According to a new study, diabetes risk may be doubled for individuals who consume more than two soft drinks a day, regardless of whether the beverages consist of sugar or artificial sweeteners.
From this new study, researchers analyzed more than 2,800 people, and found that the consumption of a minimum of two 200-milliliter sugary or artificially sweetened soft drinks per day was linked to a twofold greater risk of type 2diabetes, as well as a form of type 1 diabetes known as latent autoimmune diabetes of adults (LADA).
Lead Study author Josefin Edwall Löfvenborg and colleagues published their findings in the European Journal of Endocrinology.
It is estimated that about 29.1 million Americans – i.e., about 9.3 % of the population – have diabetes.
Type 2diabetes is the most common form of the condition, accounting for about 90-95 % of all cases. This arises when cells in the body fail to efficiently use the hormone insulin – well-known as insulin resistance – resulting in rise of blood sugar levels.
Type 1 diabetes accounts for about 5-10 % of diabetes cases. It is considered an autoimmune disease, where the immune system mistakenly attacks insulin producing beta cells in the pancreas, resulting in little or no insulin production.
LADA is a sub-type of type 1 diabetes.
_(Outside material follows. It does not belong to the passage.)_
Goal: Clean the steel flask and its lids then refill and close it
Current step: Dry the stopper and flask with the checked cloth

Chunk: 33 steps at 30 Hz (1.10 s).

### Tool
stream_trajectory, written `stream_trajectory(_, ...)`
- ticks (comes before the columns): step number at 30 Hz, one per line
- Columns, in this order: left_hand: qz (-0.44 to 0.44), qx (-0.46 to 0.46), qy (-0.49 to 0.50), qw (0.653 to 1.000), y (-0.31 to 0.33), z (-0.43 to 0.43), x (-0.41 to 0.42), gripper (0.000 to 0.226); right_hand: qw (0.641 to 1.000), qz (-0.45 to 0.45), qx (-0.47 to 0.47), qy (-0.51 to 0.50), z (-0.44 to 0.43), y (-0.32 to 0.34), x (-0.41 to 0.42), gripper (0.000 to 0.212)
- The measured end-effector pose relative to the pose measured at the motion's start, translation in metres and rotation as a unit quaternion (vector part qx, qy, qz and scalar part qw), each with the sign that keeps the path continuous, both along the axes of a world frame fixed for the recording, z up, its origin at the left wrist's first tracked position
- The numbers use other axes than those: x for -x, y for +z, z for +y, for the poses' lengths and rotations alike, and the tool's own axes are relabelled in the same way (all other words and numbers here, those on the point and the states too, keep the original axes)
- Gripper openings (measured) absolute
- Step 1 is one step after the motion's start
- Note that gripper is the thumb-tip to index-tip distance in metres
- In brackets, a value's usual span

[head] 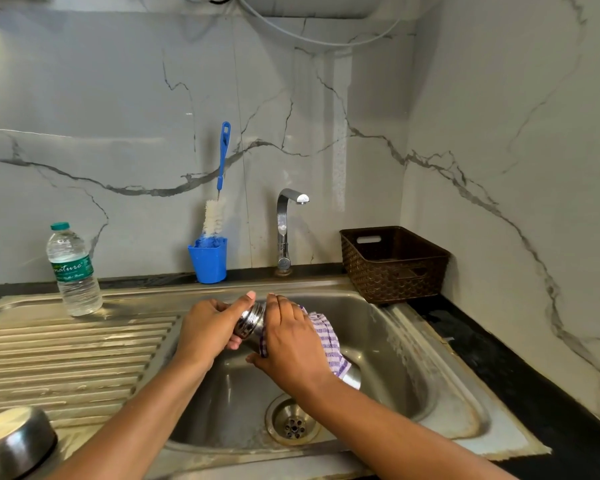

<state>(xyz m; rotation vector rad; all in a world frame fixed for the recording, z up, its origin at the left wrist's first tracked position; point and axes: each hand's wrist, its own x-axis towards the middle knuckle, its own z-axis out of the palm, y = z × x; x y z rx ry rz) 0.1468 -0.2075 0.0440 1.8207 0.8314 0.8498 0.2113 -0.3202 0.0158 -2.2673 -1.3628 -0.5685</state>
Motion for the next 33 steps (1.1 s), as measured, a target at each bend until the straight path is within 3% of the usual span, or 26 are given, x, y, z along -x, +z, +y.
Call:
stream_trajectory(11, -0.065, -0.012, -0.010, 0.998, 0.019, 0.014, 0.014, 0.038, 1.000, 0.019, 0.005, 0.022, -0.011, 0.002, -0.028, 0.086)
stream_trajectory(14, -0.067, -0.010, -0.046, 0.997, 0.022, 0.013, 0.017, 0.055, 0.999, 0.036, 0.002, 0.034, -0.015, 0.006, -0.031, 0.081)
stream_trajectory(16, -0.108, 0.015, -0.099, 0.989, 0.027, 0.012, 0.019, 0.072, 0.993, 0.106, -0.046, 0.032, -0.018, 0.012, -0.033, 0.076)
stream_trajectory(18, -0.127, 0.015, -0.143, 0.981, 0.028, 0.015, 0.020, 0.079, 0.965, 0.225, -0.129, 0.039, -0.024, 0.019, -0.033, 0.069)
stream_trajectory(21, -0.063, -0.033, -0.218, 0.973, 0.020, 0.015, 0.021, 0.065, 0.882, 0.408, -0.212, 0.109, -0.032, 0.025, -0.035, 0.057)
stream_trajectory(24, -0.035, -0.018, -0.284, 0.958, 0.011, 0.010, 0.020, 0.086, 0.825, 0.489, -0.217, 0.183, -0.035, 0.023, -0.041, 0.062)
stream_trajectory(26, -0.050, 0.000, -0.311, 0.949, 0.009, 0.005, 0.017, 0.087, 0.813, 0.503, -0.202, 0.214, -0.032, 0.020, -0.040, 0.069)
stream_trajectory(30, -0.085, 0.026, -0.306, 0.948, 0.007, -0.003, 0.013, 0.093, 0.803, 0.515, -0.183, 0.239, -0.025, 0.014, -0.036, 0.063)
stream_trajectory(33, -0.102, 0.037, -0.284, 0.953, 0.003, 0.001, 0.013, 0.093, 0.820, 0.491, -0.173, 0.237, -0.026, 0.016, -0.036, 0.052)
It is a slow progressing condition that typically develops later in adulthood, generally between the age groups of 30-50 years.
LADA is usually referred to as “type 1.5” diabetes, as it shares some characteristics of both type 1 and type 2; it is considered to be an autoimmune disease like type 1, but it also incorporates insulin resistance like type 2.
Soft drinks and diabetes threat
Previous research has demonstrated a link between high consumption of sugary drinks and type 2 diabetes; this effect has basically been attributed to the weight gain associated with high sugary drink consumption.
In this latest research, Löfvenborg and team aimed to investigate whether artificially sweetened soft drinks might have the same effect, and whether soft drink consumption – both sugary and artificially sweetened – might affect the development of LADA.
The research included more than 2,800 Swedish adults, of whom 1,136 had type 2 diabetes, 357 had LADA, and 1,137 were healthy controls. The team analyzed the self-reported dietary data of each adult, looking specifically at the number of soft drinks consumed up to 1 year prior to diabetes diagnosis. Volunteers’ insulin resistance levels, beta cell function, and autoimmune reaction were also assessed.
The researchers found that people who reported consuming at least two 200-milliliter servings of soft drinks a day – regardless of whether they contained sugar or synthetic sweetener – were two times as likely to develop LADA and 2.4 times more likely to develop type 2 diabetes, as compared with those who consumed fewer than two soft drinks daily.
In addition, adults who consumed five 200-milliliter servings of soft drinks daily were found to be at 3.5 times greater risk of LADA and 10.5 times greater risk of type 2 diabetes, regardless of whether the drinks were sugary or synthetically sweetened.
Commenting on their research, lead author Josefin Edwall Löfvenborg said,“I would recommend individuals to limit their intake of sugary soft drinks, both considering risk of diabetes and other negative health effects, such as high calorific value resulting in overweight, poor dental health and such.
As for artificially sweetened soft drinks, there is no nutritional value in consuming them. But even though there are suggested mechanisms and accumulating evidence suggesting adverse health effects, I still think we need to investigate this further before making any recommendations.”